Chantel Chapman was running a financial literacy business, teaching others how to manage their money, but found she couldn’t always follow her own advice.
“I was people-pleasing with my money, and couldn’t negotiate on my behalf,” says Ms. Chapman, who describes herself as a trauma survivor. “I was always over-spending to get acceptance.”
She came to realize her past experiences were affecting her financial approach.
“I started to see the relationship between my lack of boundaries, my self-worth, and my desire to chase security through money – but not being able to keep it – and this trauma I had gone through,” says Ms. Chapman, who lives in Tsawwassen, B.C., about an hour south of Vancouver. “I started going to trauma therapy, but every time I brought up money, they’d say, ‘Have you tried budgeting?’ "
Ms. Chapman set out to create education around financial psychology that she couldn’t find elsewhere. She founded The Trauma of Money, which teaches professionals working in mental health, human resources and finance about topics including how financial scarcity affects the brain.
“There’s so many reasons why someone might have blocks and not want to move forward with investing,” she says. For those who have lived with scarcity, “that person becomes hyper-focused on whatever they feel is scarce and they have a very hard time to do anything that comes with long-term goal planning.”
Women, on average, make less money than men, take on more family responsibility and often don’t manage their own finances, which can put learning to invest fairly low on their priority list – even more so for those who are struggling financially, or who have faced or are dealing with other tragedies or trauma.
But despite the fear that can come with looking plainly at your monetary situation, experts and women who have taken control of their own financial reins after hard times say there’s peace of mind to be had from understanding money and having an investment plan – even if the projection isn’t picture-perfect.
“The best time to start is now,” says Shannon Pestun, a business-finance expert who was motivated to learn about money after dropping out of high school and living near the poverty line. “There is always time to catch up, but the younger that we are, the more financial strength we will have as we get into our later years.”
Ms. Pestun, who grew up in Treaty 7 territory in southern Alberta and now lives in Calgary, worked two retail jobs at once before returning to high school at age 21 thanks to the support of a boss.
“I had tasted and lived what it was really like to be paycheque-to-paycheque and not able to afford anything other than rent and food,” she says.

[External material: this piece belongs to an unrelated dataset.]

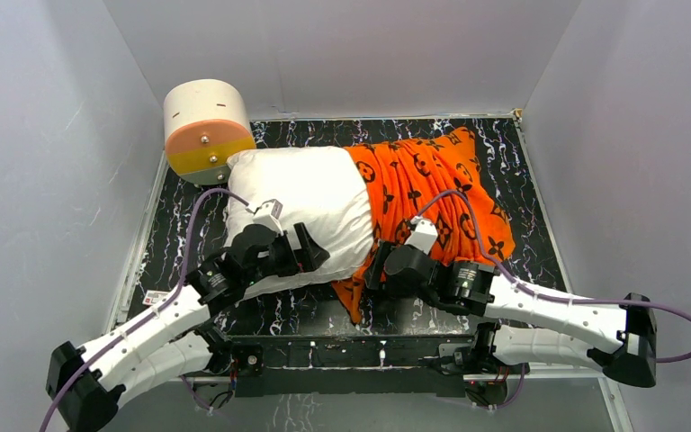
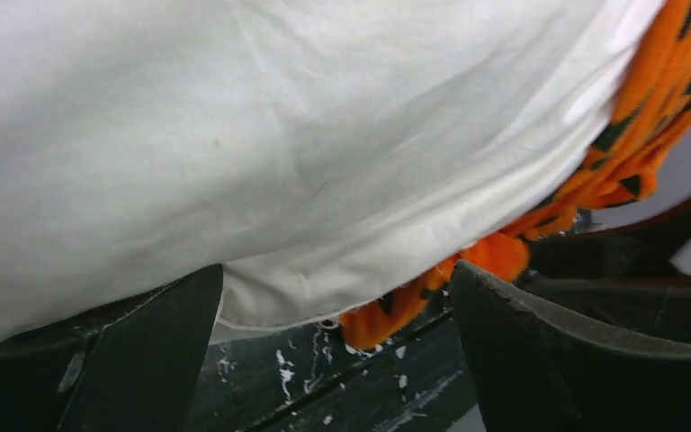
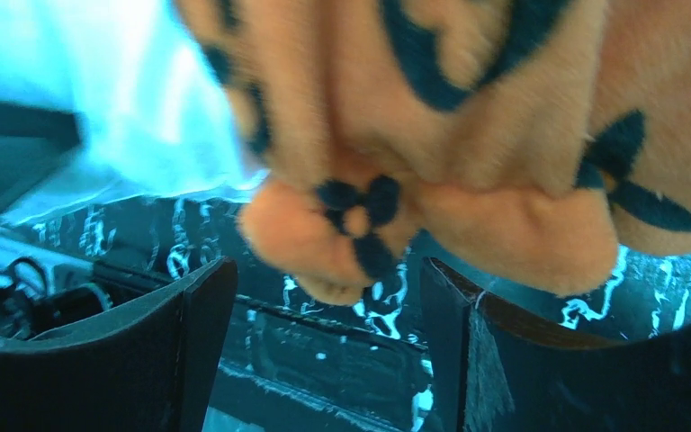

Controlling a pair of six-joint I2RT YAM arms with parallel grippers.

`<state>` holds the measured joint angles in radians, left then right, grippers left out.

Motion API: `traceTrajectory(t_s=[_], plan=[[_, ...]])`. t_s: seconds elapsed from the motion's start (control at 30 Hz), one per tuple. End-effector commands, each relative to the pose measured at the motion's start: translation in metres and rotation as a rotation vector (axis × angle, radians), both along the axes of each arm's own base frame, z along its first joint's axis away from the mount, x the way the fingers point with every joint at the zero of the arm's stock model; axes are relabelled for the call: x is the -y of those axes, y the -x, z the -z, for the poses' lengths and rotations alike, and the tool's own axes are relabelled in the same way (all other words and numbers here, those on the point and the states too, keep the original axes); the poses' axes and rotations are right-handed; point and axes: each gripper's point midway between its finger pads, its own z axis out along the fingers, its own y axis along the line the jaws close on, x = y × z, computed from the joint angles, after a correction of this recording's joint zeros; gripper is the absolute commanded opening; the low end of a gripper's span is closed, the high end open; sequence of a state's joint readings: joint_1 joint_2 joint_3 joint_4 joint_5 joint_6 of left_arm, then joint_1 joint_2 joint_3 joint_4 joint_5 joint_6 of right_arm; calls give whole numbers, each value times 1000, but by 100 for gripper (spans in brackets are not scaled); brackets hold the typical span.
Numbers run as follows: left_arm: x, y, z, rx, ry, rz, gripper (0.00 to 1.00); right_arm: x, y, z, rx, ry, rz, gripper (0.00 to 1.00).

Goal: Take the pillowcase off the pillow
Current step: Remove the pillow from the pillowcase.

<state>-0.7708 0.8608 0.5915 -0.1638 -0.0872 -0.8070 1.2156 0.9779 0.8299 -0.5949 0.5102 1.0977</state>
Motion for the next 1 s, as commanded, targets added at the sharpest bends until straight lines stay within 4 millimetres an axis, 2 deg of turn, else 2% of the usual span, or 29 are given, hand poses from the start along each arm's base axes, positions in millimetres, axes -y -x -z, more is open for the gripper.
traceTrajectory(t_s=[0.0, 0.07, 0.13, 0.23, 0.3, 0.37, 0.43, 0.5, 0.53, 0.57, 0.67, 0.73, 0.87, 0.97], plan=[[0, 17, -33, -8, 61, 50, 98, 2, -20, 5, 36, -140, 192, 78], [3, 31, -46, -32, 98, 101, 98, -2, -33, -3, 108, -231, 238, 69], [4, 44, -52, -69, 125, 139, 98, -7, -43, -13, 176, -282, 251, 65], [8, 65, -61, -101, 186, 216, 98, -8, -50, -19, 201, -270, 270, 64], [4, 72, -59, -121, 215, 204, 98, -9, -51, -18, 190, -229, 262, 57], [-1, 70, -50, -134, 233, 147, 98, -18, -49, -21, 172, -229, 228, 54], [-4, 68, -39, -160, 265, 87, 98, -24, -48, -21, 159, -246, 212, 57], [2, 65, -36, -173, 340, 64, 98, -24, -50, -18, 154, -265, 237, 63], [9, 63, -39, -171, 393, 71, 98, -23, -51, -16, 151, -274, 253, 62], [14, 62, -40, -169, 431, 85, 98, -21, -51, -13, 146, -279, 267, 56], [26, 60, -36, -202, 444, 108, 98, -20, -52, -13, 142, -310, 282, 25], [31, 58, -28, -243, 411, 115, 98, -21, -52, -13, 142, -319, 281, 13], [36, 46, -7, -296, 396, 47, 98, -26, -52, -12, 138, -299, 264, 12], [36, 27, -2, -260, 493, -74, 98, -32, -51, -10, 121, -282, 239, 12]])
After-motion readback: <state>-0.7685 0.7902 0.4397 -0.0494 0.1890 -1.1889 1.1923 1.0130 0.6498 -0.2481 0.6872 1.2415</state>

Once she began educating herself about finances, she says she realized she had a much greater capacity to understand the topic than she thought. She encourages women to seek out other women as mentors or financial advisors, noting the financial system remains “paternalistic” in many ways and can deter some women from starting on the path to build wealth.
“It’s a powerful realization when you know you have both financial security to meet the must haves but also to have the freedom of choice to use your money in a way that is personally meaningful,” says Ms. Pestun, who is Métis, and who started a bursary for Indigenous women studying business or entrepreneurship at Mount Royal University.
Kristine Beese focuses on these choices in her business, Untangle Money, a financial planning platform aiming to “get a financial plan in the hands of every woman.”
“We know that people who have a financial plan are more than twice as likely to get to their financial goals,” says Ms. Beese, a former portfolio manager, stock analyst and engineer based in Toronto.
Her team shows clients “a bunch of scenarios,” using direct language without financial jargon or judgment, she says. If they aren’t on track to meet their goals, she encourages them to either reduce their base-load – the money that is already committed each month to things such as rent, food, and subscriptions – or increase the risk of their investment portfolio, which she strongly encourages if the money won’t be needed for at least 10 years.
Ms. Beese says research shows women are “unbelievably incredible with money. We save more than our male compatriots,” despite earning less. When it comes to investing, she says women are more likely to “set it and forget it” with their investments, a money-saving strategy that avoids fees incurred by trading frequently.
“Investments are like a bar of soap: the more you play with it, the smaller it’s going to get. Women don’t play with the bar of soap very much.”
For Sara Jónsdóttir, the founder of a small business, investing has taken a different form.
“I am betting on myself,” says the founder of Revol Cares, a Vancouver-based business that makes period underwear. “I am 100 per cent invested in my business.”
Those stakes made financial education extremely important when an investor tried to take over several facets of the business last year, bringing in his own people to manage the books, do the taxes and banking. After realizing how little insight she had left into the company’s finances, Ms. Jónsdóttir embarked on a self-education quest that involved hiring someone to teach her about financial software and watching endless YouTube videos on accounting, business finance and related topics.
She has since managed to part ways with that investor and is the company’s interim accountant. “As a business owner, the way I personally invest is in my learning and personal growth,” she says.